EXERCISE: All of the data, except its images, should be set down exactly as it appears.

DATA SECTION START

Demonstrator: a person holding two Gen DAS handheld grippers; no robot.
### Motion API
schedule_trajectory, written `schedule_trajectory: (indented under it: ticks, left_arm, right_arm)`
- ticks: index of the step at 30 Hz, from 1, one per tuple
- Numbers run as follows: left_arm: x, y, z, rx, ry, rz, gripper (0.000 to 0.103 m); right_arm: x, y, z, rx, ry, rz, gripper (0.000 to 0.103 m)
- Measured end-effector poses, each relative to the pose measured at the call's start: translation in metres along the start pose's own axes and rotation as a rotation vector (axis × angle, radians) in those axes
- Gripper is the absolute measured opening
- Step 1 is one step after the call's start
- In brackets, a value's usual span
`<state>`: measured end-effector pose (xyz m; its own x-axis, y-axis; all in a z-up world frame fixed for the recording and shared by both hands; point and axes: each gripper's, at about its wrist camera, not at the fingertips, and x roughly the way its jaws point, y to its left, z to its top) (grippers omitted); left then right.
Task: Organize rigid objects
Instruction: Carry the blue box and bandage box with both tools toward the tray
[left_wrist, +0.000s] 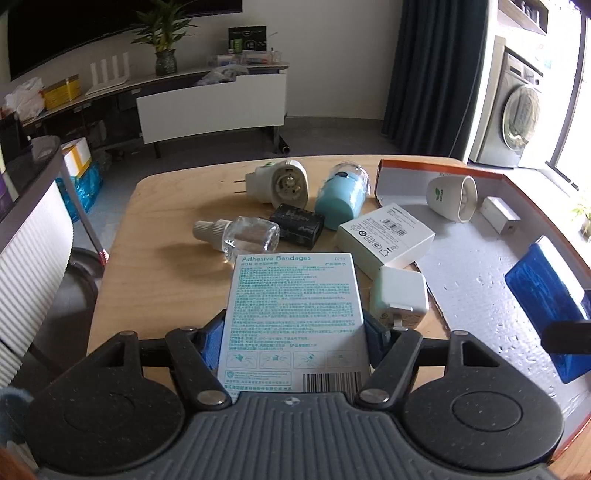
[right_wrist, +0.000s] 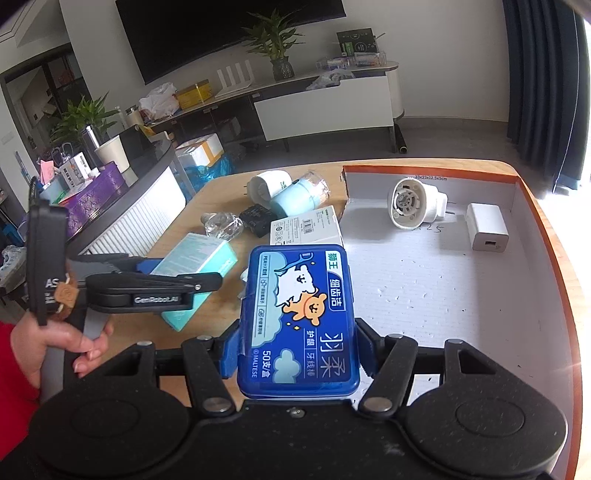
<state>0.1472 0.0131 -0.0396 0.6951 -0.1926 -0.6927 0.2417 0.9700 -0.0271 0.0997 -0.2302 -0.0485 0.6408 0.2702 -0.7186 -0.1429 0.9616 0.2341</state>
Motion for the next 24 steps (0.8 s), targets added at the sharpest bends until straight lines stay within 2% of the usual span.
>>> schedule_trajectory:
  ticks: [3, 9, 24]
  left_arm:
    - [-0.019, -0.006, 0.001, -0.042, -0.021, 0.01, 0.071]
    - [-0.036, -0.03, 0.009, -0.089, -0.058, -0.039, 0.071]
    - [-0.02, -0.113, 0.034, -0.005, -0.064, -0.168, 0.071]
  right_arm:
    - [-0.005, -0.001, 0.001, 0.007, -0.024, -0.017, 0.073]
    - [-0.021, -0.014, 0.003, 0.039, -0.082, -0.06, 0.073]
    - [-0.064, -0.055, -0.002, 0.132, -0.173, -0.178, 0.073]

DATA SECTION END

TASK SOLUTION:
Demonstrator: a person holding two Gen DAS handheld grippers; no robot.
### Motion API
schedule_trajectory, written `schedule_trajectory: (indented under it: ticks, left_arm, right_arm)`
- ticks: index of the step at 30 Hz, from 1, one per tuple
- Numbers run as follows: left_arm: x, y, z, rx, ry, rz, gripper (0.000 to 0.103 m); right_arm: x, y, z, rx, ry, rz, gripper (0.000 to 0.103 m)
- Measured end-effector poses, each relative to the pose measured at the call's start: translation in metres along the start pose's own axes and rotation as a rotation vector (axis × angle, radians) in those axes
- Gripper is the absolute measured opening
- Step 1 is one step after the call's start
- In brackets, a value's usual span
`<state>`: measured end-effector pose (xyz m; its own x-axis, y-axis; all in a z-up world frame fixed for the recording and shared by both hands; point and axes: each gripper's, at about its wrist camera, not at the fingertips, and x roughly the way its jaws point, y to its left, z to its top) (grippers omitted); left then right.
Task: Organize rigid objects
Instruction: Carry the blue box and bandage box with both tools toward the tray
[left_wrist, +0.000s] 
[right_wrist, +0.000s] 
<state>0.1472 0.0131 -0.0396 0.6951 -0.1926 -0.6927 0.2417 0.9700 -0.0271 0.0997 -0.2302 -0.0485 0.6408 0.2702 -0.7186 -0.1429 0.9616 0.2341</state>
Motion for the next 24 steps (0.8 s), targets added at the sharpest bends until straight lines stay within 2% of the usual span.
>>> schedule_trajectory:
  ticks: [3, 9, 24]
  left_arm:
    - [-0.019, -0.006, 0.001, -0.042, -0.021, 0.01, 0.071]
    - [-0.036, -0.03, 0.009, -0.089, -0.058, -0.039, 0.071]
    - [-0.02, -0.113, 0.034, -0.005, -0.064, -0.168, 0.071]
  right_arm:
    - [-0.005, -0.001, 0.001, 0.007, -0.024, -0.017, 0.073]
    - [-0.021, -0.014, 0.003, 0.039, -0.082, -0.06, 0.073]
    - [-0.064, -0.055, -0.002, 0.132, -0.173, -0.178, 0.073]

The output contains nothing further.